> [What you have to do]:
Keep every line of the data below that has the string "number" and present those lines.

> [Dataset section]:
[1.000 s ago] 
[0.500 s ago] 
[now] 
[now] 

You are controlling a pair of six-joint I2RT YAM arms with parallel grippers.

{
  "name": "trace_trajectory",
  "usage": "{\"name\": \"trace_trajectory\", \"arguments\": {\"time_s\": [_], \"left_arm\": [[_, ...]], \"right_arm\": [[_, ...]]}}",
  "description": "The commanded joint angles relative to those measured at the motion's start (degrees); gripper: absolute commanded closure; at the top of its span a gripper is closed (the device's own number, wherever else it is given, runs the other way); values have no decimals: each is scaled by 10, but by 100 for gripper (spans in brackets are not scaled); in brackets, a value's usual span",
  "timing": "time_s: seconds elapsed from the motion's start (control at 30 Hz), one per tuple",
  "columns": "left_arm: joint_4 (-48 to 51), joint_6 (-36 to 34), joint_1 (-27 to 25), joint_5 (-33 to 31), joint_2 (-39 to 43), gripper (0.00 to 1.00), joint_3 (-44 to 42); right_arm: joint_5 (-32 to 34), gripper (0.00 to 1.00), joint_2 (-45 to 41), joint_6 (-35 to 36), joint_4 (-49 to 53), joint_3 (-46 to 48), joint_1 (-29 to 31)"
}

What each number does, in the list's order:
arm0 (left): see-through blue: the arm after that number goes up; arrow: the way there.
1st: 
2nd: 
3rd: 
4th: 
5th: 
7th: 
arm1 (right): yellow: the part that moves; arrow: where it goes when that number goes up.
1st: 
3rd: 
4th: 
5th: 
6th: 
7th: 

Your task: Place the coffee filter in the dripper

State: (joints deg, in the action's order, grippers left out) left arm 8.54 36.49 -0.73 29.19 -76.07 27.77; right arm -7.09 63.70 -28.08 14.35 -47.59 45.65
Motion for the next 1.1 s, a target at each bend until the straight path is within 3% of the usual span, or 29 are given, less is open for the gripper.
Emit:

> [Exercise answer]:
  "description": "The commanded joint angles relative to those measured at the motion's start (degrees); gripper: absolute commanded closure; at the top of its span a gripper is closed (the device's own number, wherever else it is given, runs the other way); values have no decimals: each is scaled by 10, but by 100 for gripper (spans in brackets are not scaled); in brackets, a value's usual span",
What each number does, in the list's order:
arm0 (left): see-through blue: the arm after that number goes up; arrow: the way there.
arm1 (right): yellow: the part that moves; arrow: where it goes when that number goes up.

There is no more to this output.